Chen-Rücktritt: Richtige Konsequenz?
Ohne Zweifel, dieser Fall von Datenfälschung ist gravierend. Und er wirft etliche Fragen auf. Zum Beispiel bezüglich dem optimalen Daten- und Dokumentationsmanagement, der Verantwortung und Pflicht von Co-Autoren, dem Interessenskonflikt von befristet angestellten Oberassistenten und in diesem Zusammenhang dem Druck, möglichst viele Publikationen zu generieren, um im Wissenschaftsbetrieb Anerkennung zu erlangen.
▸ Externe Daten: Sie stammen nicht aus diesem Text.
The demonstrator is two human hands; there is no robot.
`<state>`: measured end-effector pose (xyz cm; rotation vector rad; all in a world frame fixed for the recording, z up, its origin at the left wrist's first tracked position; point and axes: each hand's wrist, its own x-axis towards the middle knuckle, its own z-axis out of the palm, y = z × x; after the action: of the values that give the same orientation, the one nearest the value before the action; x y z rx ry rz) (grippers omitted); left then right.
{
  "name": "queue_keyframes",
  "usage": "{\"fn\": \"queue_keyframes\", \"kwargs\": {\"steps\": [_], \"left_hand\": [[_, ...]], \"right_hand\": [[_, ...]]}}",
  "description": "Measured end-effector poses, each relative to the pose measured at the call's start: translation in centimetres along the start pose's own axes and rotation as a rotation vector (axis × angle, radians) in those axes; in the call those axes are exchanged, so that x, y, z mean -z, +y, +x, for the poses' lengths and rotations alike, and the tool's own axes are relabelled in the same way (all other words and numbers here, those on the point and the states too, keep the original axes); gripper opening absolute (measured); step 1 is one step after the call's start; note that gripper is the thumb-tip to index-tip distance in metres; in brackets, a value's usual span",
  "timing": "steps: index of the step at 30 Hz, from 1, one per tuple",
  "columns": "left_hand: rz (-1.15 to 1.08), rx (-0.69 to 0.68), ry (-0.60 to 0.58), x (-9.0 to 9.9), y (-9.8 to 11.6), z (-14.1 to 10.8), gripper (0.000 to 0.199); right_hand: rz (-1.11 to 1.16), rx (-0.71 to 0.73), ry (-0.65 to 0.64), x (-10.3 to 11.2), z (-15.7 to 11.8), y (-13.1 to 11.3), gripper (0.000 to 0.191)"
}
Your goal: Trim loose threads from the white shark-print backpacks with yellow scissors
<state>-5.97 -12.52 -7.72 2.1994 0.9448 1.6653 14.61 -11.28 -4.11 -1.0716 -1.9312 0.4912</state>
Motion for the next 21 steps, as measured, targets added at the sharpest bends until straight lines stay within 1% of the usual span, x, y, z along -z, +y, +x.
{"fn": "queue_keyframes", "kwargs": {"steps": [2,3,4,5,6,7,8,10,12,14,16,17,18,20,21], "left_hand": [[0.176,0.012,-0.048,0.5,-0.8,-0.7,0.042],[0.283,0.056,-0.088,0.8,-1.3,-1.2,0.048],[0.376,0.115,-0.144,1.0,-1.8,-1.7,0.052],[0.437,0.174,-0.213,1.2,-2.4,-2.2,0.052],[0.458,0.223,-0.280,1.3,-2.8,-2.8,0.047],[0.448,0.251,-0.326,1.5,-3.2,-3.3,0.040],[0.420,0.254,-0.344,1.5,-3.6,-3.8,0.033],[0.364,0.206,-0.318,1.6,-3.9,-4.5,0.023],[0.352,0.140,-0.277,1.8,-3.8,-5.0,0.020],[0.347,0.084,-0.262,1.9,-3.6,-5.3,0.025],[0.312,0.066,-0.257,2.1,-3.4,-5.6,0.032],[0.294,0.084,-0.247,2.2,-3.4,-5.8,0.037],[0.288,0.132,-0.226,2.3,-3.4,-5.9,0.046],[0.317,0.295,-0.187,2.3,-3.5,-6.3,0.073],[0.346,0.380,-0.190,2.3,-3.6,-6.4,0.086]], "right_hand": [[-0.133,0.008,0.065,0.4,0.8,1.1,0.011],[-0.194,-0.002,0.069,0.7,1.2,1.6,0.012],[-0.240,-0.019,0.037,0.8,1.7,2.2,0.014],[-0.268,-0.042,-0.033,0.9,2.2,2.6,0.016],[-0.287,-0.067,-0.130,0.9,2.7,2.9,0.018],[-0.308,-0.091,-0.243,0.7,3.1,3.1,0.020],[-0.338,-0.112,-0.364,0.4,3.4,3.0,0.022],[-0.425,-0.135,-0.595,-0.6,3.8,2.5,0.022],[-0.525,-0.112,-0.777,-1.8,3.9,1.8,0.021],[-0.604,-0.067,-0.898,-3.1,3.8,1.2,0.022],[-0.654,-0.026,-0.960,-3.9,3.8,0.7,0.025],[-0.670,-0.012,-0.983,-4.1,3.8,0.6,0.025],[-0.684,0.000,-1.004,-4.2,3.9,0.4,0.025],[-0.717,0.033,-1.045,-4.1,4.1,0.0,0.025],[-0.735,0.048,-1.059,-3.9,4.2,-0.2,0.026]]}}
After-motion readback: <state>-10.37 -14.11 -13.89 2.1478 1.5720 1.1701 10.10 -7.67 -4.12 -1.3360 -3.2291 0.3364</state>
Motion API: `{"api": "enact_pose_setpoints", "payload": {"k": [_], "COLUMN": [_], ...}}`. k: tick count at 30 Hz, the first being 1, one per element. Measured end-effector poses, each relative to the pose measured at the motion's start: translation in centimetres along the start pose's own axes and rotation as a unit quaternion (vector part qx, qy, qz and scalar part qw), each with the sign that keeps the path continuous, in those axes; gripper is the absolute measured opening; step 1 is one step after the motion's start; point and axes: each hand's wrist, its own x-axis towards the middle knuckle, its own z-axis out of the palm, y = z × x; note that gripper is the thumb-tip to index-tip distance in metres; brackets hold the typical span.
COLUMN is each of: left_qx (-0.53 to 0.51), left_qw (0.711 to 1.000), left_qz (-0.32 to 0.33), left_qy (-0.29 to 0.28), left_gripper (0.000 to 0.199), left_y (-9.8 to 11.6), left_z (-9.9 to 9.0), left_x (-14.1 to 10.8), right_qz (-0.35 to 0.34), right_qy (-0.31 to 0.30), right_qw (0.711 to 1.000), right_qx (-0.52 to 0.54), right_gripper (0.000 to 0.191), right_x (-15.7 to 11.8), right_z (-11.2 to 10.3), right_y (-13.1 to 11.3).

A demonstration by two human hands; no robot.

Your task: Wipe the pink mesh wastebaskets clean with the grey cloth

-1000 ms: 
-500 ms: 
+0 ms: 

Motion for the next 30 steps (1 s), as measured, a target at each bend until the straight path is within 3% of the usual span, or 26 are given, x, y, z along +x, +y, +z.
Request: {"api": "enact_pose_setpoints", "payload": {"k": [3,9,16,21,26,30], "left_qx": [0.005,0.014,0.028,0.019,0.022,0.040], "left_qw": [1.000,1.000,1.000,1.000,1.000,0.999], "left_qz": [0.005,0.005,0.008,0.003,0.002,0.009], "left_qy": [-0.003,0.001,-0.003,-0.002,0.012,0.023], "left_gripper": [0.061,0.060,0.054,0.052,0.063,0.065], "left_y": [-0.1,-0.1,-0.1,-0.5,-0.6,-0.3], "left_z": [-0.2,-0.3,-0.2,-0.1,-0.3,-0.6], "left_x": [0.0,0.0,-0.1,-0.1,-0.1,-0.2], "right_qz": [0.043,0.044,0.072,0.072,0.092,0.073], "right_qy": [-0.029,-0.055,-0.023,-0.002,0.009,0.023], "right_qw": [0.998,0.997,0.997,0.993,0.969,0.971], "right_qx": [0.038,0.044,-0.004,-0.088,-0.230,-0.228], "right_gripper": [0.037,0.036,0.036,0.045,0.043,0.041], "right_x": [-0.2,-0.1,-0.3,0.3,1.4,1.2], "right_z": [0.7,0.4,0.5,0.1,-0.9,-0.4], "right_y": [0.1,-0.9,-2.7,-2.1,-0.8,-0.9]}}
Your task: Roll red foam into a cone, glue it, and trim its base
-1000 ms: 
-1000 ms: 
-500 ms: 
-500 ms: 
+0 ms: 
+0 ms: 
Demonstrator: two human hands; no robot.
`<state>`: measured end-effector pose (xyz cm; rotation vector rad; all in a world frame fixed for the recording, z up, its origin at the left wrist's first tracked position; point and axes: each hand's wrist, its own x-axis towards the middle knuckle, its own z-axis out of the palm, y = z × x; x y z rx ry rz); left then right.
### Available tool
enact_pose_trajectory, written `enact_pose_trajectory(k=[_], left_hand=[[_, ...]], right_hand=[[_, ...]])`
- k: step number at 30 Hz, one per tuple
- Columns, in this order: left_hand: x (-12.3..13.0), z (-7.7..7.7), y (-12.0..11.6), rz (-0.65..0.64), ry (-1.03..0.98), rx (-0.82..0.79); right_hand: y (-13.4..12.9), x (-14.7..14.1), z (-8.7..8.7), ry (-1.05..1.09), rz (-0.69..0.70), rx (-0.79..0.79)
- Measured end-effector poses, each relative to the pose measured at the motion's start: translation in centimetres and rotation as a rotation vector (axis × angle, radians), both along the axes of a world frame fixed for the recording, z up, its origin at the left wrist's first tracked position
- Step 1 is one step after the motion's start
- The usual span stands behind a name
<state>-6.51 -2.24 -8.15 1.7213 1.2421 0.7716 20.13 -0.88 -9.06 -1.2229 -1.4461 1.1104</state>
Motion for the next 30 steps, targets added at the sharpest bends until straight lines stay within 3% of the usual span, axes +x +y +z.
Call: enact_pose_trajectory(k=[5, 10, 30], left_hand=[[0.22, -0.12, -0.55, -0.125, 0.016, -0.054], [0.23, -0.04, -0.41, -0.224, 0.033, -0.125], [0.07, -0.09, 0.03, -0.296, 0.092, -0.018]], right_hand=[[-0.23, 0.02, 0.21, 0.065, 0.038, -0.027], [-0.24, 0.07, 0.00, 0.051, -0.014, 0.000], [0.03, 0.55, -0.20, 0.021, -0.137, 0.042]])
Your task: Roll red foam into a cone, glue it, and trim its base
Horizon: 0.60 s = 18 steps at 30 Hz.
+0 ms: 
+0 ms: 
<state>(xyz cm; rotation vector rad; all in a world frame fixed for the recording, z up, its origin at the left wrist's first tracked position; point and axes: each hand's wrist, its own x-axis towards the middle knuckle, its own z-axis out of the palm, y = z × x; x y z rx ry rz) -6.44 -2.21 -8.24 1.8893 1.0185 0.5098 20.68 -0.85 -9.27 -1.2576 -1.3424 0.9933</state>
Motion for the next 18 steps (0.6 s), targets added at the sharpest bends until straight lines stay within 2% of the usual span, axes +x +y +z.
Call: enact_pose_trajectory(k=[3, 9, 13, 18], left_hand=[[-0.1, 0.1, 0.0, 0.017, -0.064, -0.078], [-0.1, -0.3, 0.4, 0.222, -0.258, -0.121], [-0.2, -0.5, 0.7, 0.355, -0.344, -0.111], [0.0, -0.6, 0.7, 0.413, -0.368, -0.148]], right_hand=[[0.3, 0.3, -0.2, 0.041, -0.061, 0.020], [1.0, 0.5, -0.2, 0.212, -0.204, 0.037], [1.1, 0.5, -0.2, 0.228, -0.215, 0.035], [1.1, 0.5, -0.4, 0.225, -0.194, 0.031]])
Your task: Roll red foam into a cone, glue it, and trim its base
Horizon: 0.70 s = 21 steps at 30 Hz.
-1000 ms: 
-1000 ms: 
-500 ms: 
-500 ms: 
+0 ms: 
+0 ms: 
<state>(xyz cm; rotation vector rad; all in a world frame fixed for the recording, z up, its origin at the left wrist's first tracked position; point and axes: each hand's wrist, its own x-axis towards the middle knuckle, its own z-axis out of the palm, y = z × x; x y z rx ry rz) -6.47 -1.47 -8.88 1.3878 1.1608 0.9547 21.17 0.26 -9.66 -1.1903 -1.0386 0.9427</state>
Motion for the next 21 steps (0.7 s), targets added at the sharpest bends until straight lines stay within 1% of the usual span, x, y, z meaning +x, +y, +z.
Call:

Sicher steht Herr Chen als damaliger Forschungsgruppenleiter in der Verantwortung. Ich bezweifle jedoch, dass sein Rücktritt als Vizepräsident die richtige Konsequenz ist. Wie geht es weiter: Der Fall wird wegen der unsicheren Faktenlage demnächst ad acta gelegt. Für Herrn Chen muss ein Ersatz gesucht werden. Und was bleibt: die negativen Schlagzeilen über die ETH in den Newsmedien. Einmal mehr.
Der Fall liegt 10 Jahre zurück, die entsprechenden Publikationen sind zurückgezogen und Fehler eingestanden worden. Wieso nutzt die Schulleitung die aktuelle Situation nicht im proaktiven Sinn, indem sie weiterhin mit Herrn Chen als Vizepräsidenten und Verantwortlichen für die Qualitätssicherung die oben aufgeworfenen Fragen angeht? Und damit zeigt, dass die Forschung langfristig ein ganzheitliches Werteumfeld braucht, damit zukünftig kein Grund mehr besteht, Daten zu manipulieren. Sie hätte damit die Chance, angesichts der weltweit vermuteten (erschreckend) hohen Dunkelziffer solcher Manipulationen hier den Lead zu übernehmen.